La title-track ha ricevuto una risposta smorzata dalla sua base di fan al momento della sua uscita all'inizio di aprile, ma è stato un buon indicatore delle cose a venire. Il solito messaggio edificante di Gallagher, impostato su un ritmo predone, è una canzone rock competente, ma la direzione in cui va (spazio-vangelo) è stata una deviazione dalla norma, anche se la canzone stessa è in gran parte irrilevante.

Al contrario, il singolo principale Everything's Electric si distingue in gran parte dal resto dell'album; una canzone rock classica e schietta, con il timbro riconoscibile di Dave Grohl dappertutto. In effetti, non è necessario un salto di immaginazione troppo grande per ascoltare la voce di Grohl piuttosto che quella di Gallagher.

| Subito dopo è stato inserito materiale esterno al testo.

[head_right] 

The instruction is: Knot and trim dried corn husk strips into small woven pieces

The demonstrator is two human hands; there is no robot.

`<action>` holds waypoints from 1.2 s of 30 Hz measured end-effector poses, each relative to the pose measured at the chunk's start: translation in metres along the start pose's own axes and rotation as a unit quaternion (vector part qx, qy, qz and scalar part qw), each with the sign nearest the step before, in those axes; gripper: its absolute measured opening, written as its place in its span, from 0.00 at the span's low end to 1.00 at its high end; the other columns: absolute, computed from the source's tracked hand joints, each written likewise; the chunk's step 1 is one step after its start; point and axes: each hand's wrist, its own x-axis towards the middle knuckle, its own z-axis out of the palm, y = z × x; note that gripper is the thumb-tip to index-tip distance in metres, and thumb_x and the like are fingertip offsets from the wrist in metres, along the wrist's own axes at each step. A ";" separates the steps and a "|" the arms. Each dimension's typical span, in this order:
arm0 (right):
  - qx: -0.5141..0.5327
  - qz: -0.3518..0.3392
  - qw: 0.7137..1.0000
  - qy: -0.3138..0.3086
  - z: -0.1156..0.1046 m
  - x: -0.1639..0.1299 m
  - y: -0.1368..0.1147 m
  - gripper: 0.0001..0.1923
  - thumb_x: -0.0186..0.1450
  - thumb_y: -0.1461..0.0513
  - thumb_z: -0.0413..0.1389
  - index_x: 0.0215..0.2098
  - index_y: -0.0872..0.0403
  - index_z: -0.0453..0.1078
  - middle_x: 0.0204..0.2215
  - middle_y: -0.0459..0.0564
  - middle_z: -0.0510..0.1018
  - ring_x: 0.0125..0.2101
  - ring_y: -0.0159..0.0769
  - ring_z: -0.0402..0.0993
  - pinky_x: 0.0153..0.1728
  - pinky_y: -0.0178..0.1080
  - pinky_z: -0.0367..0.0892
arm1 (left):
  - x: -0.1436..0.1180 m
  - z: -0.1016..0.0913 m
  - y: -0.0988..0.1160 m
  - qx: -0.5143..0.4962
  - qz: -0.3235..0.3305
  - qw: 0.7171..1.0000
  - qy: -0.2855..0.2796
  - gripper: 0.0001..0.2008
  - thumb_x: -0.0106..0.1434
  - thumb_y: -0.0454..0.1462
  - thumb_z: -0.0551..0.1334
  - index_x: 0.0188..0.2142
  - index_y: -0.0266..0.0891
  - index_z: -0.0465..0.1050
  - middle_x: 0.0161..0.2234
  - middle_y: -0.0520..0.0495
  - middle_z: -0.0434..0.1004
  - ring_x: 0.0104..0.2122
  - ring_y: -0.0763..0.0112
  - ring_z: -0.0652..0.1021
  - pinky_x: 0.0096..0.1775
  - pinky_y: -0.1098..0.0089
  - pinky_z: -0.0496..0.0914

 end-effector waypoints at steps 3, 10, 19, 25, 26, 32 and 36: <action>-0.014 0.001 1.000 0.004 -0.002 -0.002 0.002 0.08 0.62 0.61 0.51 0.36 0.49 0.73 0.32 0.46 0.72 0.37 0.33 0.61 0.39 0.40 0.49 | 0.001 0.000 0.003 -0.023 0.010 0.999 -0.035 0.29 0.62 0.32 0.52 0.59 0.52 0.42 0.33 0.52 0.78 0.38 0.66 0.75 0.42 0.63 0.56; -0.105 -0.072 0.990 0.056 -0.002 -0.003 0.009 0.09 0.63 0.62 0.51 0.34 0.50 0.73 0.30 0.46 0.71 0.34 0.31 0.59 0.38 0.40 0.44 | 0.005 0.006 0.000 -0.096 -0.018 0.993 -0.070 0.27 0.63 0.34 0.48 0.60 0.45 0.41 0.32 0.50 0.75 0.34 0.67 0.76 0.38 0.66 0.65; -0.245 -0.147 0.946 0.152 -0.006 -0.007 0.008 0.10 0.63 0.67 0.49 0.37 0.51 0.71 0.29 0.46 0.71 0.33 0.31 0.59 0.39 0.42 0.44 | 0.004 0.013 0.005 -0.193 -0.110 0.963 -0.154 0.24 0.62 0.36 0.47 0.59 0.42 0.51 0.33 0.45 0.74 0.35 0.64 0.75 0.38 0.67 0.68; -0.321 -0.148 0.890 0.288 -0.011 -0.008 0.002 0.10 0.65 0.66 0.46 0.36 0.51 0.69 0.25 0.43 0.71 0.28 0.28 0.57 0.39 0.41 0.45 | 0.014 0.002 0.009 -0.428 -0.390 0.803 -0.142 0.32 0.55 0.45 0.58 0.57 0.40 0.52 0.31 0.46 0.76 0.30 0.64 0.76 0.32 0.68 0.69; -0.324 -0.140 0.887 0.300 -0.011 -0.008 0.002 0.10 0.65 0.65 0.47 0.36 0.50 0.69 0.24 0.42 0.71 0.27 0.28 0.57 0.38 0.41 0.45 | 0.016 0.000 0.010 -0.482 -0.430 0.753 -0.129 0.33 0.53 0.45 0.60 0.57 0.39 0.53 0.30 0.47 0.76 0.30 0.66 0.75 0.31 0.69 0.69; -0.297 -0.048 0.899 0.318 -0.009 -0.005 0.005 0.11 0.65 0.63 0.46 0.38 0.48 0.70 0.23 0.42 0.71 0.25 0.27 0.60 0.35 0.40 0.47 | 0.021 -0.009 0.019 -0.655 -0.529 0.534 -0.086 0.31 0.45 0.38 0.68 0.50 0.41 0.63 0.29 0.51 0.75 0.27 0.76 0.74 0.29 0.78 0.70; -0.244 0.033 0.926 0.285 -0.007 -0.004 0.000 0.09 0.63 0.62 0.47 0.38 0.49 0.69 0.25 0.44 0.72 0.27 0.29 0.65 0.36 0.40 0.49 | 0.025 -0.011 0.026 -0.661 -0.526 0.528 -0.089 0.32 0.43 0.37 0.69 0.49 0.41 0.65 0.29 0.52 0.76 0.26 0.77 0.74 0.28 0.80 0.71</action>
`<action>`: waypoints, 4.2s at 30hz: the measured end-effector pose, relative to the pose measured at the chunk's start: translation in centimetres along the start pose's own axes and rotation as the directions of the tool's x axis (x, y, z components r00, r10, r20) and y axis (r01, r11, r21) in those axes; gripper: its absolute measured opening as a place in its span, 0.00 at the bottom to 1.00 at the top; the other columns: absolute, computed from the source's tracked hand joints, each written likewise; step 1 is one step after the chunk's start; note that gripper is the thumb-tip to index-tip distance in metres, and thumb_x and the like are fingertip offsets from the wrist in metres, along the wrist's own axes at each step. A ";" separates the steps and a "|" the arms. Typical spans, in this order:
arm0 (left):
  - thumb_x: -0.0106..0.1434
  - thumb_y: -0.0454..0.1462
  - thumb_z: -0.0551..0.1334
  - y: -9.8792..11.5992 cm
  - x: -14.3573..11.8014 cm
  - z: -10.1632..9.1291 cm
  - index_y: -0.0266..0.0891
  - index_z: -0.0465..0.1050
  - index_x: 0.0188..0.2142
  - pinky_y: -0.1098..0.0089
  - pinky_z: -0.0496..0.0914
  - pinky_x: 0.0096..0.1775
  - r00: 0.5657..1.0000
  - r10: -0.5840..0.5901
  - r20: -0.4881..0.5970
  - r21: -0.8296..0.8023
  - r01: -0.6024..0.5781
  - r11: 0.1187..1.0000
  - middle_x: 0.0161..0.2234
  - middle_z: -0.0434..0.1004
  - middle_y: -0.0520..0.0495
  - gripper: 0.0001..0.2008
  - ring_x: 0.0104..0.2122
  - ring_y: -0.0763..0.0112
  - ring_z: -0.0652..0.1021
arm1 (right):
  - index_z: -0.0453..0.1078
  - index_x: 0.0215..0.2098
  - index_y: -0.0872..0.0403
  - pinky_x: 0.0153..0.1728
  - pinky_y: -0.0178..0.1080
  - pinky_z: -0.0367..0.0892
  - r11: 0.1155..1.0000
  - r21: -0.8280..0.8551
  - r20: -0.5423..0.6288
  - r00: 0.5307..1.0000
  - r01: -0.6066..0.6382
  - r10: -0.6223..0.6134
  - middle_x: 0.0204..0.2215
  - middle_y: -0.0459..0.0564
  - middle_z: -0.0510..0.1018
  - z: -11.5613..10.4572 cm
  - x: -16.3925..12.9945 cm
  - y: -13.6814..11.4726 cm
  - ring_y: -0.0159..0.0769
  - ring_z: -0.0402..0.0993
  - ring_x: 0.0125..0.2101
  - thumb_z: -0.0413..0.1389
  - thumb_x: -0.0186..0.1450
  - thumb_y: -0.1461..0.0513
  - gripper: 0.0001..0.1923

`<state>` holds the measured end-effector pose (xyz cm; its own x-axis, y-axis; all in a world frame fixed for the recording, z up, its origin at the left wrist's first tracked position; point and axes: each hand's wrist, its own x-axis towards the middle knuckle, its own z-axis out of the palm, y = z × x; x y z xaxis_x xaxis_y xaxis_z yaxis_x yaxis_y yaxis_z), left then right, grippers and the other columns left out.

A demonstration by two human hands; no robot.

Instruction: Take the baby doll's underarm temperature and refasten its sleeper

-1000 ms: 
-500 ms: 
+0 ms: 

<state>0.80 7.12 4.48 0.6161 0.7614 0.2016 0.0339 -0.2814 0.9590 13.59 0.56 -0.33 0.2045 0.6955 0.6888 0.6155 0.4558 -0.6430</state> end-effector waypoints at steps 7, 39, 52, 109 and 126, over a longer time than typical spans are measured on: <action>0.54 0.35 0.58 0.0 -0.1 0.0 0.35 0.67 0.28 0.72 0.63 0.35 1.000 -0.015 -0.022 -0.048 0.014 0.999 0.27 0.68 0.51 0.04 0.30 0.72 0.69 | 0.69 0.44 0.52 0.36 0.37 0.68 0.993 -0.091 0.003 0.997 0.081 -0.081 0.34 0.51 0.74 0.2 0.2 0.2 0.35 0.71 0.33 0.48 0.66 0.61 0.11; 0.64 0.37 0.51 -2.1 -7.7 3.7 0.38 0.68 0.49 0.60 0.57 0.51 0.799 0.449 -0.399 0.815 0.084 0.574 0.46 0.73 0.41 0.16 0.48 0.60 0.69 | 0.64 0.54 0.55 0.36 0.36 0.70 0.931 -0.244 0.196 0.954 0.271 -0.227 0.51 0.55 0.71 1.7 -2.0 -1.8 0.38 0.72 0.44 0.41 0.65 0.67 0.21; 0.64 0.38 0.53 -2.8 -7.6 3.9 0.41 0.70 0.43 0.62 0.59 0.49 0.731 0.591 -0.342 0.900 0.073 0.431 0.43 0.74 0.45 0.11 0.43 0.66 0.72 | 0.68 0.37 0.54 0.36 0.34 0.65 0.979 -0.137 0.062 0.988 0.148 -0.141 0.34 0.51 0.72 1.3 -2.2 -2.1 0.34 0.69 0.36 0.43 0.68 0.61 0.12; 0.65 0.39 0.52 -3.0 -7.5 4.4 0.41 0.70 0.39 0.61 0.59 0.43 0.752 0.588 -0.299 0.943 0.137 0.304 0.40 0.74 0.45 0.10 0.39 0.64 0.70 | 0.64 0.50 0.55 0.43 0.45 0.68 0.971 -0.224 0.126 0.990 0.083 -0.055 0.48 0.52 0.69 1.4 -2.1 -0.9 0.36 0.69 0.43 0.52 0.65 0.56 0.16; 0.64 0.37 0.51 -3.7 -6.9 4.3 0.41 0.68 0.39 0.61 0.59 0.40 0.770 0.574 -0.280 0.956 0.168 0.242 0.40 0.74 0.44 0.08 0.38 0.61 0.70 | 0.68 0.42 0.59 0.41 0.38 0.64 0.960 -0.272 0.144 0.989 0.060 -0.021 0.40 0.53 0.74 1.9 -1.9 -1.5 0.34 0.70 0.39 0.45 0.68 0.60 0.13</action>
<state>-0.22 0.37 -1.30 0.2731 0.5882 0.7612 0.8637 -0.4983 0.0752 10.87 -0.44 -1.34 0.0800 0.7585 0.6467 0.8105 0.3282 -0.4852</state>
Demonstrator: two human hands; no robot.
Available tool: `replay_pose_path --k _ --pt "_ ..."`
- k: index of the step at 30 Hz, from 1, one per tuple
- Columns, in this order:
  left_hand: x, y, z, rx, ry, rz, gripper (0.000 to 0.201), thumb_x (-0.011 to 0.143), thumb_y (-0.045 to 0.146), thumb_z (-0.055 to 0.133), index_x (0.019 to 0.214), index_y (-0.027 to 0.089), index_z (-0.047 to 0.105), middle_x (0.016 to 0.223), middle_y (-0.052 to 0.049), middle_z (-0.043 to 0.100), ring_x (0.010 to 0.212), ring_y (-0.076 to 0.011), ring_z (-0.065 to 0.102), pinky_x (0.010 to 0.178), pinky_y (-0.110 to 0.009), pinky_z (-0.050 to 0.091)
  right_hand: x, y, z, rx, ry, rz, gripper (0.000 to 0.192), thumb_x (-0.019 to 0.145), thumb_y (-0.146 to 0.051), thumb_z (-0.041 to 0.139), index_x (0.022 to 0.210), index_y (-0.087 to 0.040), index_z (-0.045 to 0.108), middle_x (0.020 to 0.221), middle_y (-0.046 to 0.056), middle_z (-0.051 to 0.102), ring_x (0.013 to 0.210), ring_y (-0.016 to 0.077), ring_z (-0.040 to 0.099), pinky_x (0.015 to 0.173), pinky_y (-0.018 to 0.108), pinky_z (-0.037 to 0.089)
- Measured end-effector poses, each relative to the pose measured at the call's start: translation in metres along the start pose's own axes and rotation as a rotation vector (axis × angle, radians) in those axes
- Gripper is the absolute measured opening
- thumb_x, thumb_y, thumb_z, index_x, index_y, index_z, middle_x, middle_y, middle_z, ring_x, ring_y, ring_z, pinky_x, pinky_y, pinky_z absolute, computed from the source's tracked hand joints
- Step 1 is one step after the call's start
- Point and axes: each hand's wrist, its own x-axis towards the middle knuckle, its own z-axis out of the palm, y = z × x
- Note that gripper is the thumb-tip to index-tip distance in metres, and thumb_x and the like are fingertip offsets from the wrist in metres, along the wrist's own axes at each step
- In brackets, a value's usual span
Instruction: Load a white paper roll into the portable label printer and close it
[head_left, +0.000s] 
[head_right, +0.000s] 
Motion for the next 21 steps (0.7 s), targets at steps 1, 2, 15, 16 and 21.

Il fratellino ha recentemente ammesso di essere un fanatico di una grande ballata e, naturalmente, una è inclusa. Sfortunatamente, Too Good For Giving Up (scritto insieme a Simon Aldred dei Cherry Ghost) si affoga così tanto in slush sdolcinati e testi triti che puoi quasi sentire i tuoi denti marcire, con pianoforte, archi e lavello della cucina tutti presenti e corretti. Uno sbandieratore sulla scia di Once or Stop Crying Your Heart Out è apparentemente obbligatorio, ma è stato fatto prima, e meglio. Le silenziose regole cinematografiche in bianco e nero di Moscow Rules, con la melodia del coro esaltante e il flauto abile (sì, flauto) sono di gran lunga superiori.

Altrimenti, le sorprese continuano ad arrivare: Don't Go Halfway presenta un loop di batteria secco ma rumoroso, molto simile al remix di suo fratello di The Knock On Effect di UNKLE, anche se più lento, sotto una melodia degli Stone Roses.

I'm Free inizia come punk-rocker, con una voce opportunamente cablata prima di cadere in dub/ska intermittenti, Specials e poi di nuovo. I testi sono ispirati o insensati ("Sei l'anima prigioniera che prende le guerre dell'informazione", "colpisci la salsa che pensi di essere un capo") a seconda della tua prospettiva. In verità, è impossibile dire come sarà accolto; ti farà stringere il pugno o ti farà accapponare la pelle.

Nel frattempo, i Better Days che affermano la vita possono mancare di un ritornello, ma con un arrangiamento d'archi che fa venire la pelle d'oca e la batteria dei Chemical Brothers, suona come il sole che irrompe tra le nuvole. Dio sa che abbiamo bisogno di un po' di positività in questo momento, e lo stesso Gallagher forse lo ha descritto meglio come "il suono dell'estate".

Nel loro terzo album insieme, il produttore Greg Kurstin e Andrew Wyatt hanno fornito nuove trame musicali da esplorare per Gallagher, un'opportunità che ha colto con entrambe le mani.

C'MON YOU KNOW è comodamente il suo miglior album solista se non il più coerente, che quasi trabocca di idee. Sembra un peccato quindi che sia probabilmente oscurato dagli uber-gigs, ma forse è questa l'intenzione.